Collaborative Workshops and Writers’ Peer Groups Are Good Inventions

Collaborative workshops and writers’ peer groups are good inventions. They put the writer into a community of people all working at the same art, the kind of group musicians and painters and dancers have always had. A good peer group offers mutual encouragement, amicable competition, stimulating discussion, practice in criticism, and support in difficulty. If you want to and are able to join a group, do so. If you long for the stimulus of working with other writers but can’t find or attend a local group, look into the many possibilities of forming or joining one on the Internet.

URSULA K. LE GUIN

A Physical Book Is Like a Shark

I do not believe that all books will or should migrate onto screens: as Douglas Adams once pointed out to me, more than 20 years before the Kindle showed up, a physical book is like a shark. Sharks are old: there were sharks in the ocean before the dinosaurs. And the reason there are still sharks around is that sharks are better at being sharks than anything else is. Physical books are tough, hard to destroy, bath-resistant, solar-operated, feel good in your hand: they are good at being books, and there will always be a place for them.

NEIL GAIMAN

The Novel You Had in Mind

I always find that the novel I’m finishing, even if it’s turned out fairly well, is not the novel I had in my mind. I think a lot of writers must negotiate this, and if they don’t admit it, they’re not being honest. You have started the book with this bubble over your head that contains a cathedral full of fire — that contains a novel so vast and great and penetrating and bright and dark that it will put all other novels ever written to shame. And then, as you get towards the end, you begin to realize, no, it’s just this book.

MICHAEL CUNNINGHAM

Readers Are More Sophisticated Than Critics

Readers, I think, are more sophisticated on the whole than critics. They can make the jumps, they can make imaginative leaps. If your structure is firm and solid enough, however strange, however unusual, they will be able to follow it.

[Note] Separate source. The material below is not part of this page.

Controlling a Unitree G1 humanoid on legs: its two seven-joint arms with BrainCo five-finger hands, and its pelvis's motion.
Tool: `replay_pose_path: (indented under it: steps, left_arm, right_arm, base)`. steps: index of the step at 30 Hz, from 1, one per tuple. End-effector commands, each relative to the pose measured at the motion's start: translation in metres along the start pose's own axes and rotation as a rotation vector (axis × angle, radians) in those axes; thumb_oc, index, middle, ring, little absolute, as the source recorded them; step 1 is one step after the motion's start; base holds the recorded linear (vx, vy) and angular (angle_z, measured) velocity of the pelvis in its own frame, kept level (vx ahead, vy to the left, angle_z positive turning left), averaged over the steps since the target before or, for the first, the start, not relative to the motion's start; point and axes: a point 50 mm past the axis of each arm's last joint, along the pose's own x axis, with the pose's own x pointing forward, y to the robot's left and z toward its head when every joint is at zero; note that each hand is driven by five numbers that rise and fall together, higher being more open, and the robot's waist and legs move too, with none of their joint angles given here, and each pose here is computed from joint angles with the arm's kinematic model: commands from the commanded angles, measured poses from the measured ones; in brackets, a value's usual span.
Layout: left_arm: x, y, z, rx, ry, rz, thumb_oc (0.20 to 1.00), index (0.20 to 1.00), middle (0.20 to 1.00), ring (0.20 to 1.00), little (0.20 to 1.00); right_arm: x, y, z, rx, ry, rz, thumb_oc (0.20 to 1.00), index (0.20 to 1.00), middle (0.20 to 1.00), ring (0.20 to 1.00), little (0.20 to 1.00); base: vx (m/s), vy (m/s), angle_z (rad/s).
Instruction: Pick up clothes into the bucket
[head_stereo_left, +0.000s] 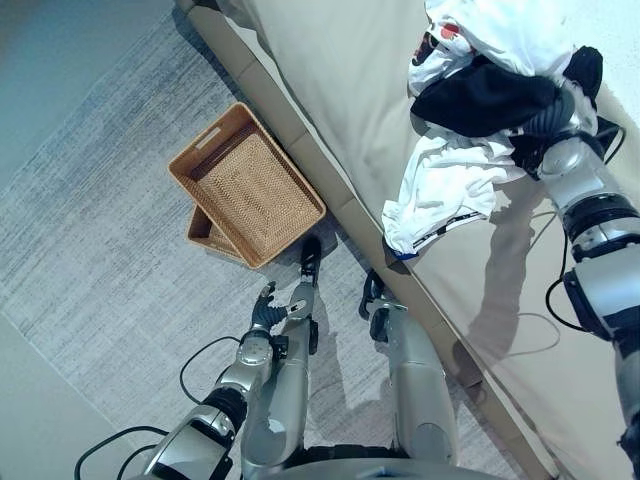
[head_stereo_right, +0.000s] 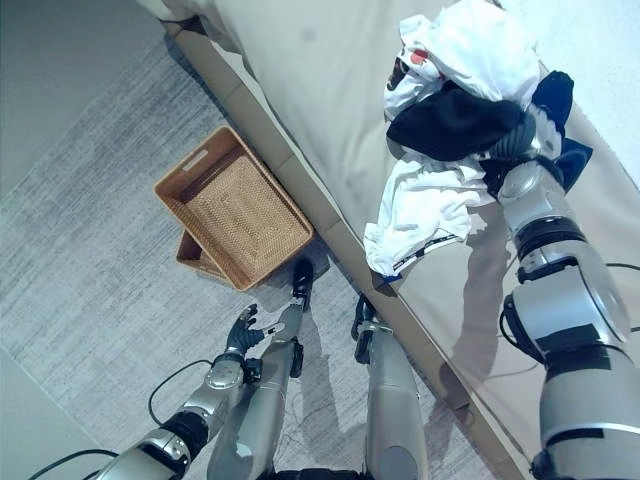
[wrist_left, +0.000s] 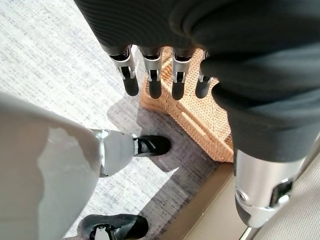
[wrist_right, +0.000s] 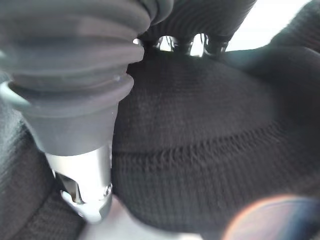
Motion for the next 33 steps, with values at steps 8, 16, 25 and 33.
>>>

They will climb with you to the most unlikely places if they trust you, if the words give them the right footholds, the right handholds. That’s what I want my readers to do: I want them to come with me when we’re going mountain-climbing. This isn’t a walk through a theme park. This is some dangerous place that neither of us has been before, and I hope that by traveling there first, I can encourage the reader to come with me and that we will make the trip again together, and safely.

JEANETTE WINTERSON

Listen

Here’s a warning. If you don’t listen, if you go around arrogantly making up dialogue for your characters, all of them will sound like you, and that’s one of the ways bad short stories and novels are written. (Also bad journalism, oddly enough. Because certain arrogant journalists make up their own quotes.)

CAROLYN SEE

Think Small

Write about small, self-contained incidents that are still vivid in your memory. If you remember them, it’s because they contain a larger truth that your readers will recognize in their own lives. Think small and you’ll wind up finding the big themes in your family saga.